Use below code for the form
<form name="form-name" action="" method="POST">
<input type="text" name="fieldname1" value="" />
<input type="text" name="fieldname2" value="" />
</form>
and for php manipulation at server end, you will get values in $_POST i.e.
$_POST['fieldname1'] and $_POST['fieldname2]
I just want to elaborate what #Kyle wrote
Note: The form method is POST
HTML part
<form action="your_php_file_name.php" method="POST">
<input type="text" name="first_name" />
<input type="submit" value="Submit" />
</form>
PHP part: The file name is: your_php_file_name.php
<?php
//A good practice to check the type of HTTP request
$fname = $_POST['first_name'];
?>
Some good practices
Check the HTTP request type sent from the client side. (I find it a good way)

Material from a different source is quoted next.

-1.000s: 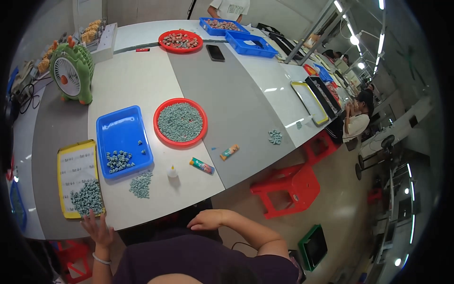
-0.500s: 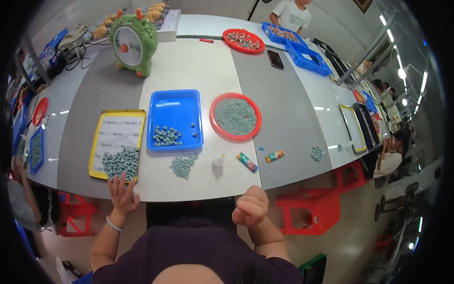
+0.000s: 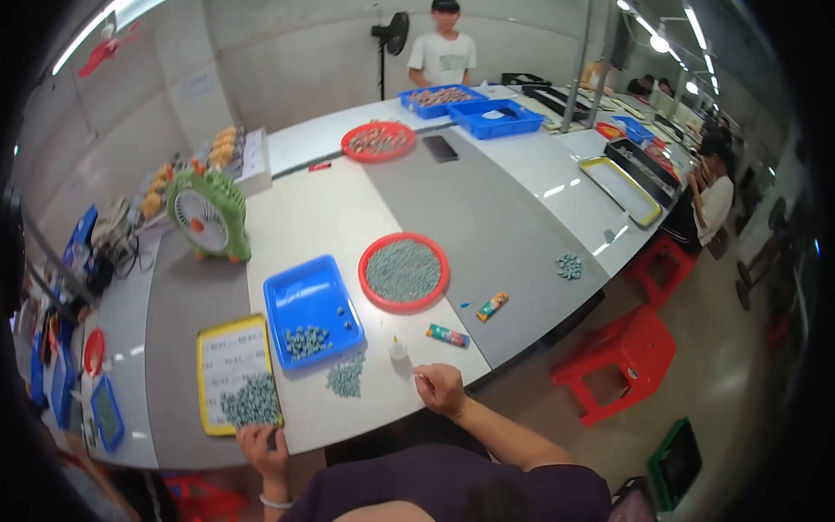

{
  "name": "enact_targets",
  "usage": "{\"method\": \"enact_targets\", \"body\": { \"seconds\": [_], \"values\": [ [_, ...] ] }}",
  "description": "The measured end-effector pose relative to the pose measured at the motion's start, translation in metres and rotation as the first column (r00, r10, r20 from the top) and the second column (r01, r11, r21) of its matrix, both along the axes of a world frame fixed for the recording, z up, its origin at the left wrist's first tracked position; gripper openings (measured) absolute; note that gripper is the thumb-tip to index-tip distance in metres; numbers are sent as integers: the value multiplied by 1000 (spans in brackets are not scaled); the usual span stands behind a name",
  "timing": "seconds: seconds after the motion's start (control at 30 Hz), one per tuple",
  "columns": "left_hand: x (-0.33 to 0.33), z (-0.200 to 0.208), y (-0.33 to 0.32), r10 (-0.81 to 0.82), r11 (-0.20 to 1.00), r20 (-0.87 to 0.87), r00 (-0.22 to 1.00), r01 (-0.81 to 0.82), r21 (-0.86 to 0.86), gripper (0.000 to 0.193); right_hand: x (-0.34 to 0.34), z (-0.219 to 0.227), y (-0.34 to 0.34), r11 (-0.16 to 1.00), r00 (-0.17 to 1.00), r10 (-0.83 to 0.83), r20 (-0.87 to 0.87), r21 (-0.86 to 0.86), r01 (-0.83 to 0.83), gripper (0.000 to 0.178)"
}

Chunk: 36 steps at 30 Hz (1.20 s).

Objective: The person assembles toy figurines by applying glue from a bottle onto small parts and attaching pieces together by hand.

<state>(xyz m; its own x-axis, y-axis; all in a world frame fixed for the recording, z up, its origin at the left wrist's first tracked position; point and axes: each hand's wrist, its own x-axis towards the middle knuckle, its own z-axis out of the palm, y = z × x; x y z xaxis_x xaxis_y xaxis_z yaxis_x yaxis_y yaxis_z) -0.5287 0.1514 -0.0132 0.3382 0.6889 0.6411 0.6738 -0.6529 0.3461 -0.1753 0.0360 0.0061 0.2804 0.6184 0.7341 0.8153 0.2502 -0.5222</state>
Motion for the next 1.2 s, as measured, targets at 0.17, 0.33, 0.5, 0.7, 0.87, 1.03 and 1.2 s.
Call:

Sanitize the variables before inserting.
Here's an idea:
Client-side:
<input type="text" name="first_name">
Server-side:
$var = $_POST["first_name"];
Just to add to Kyle's answer above, Make sure you have value="Something" set, otherwise it will return nothing.
<input type="text" name="first_name" value="Testing">
Server Side
$var = $_POST["first_name"];
For debugging I use:
print_r($_POST)
This will return all the POST values set and is really handy.

Submitting a form without page reload [closed]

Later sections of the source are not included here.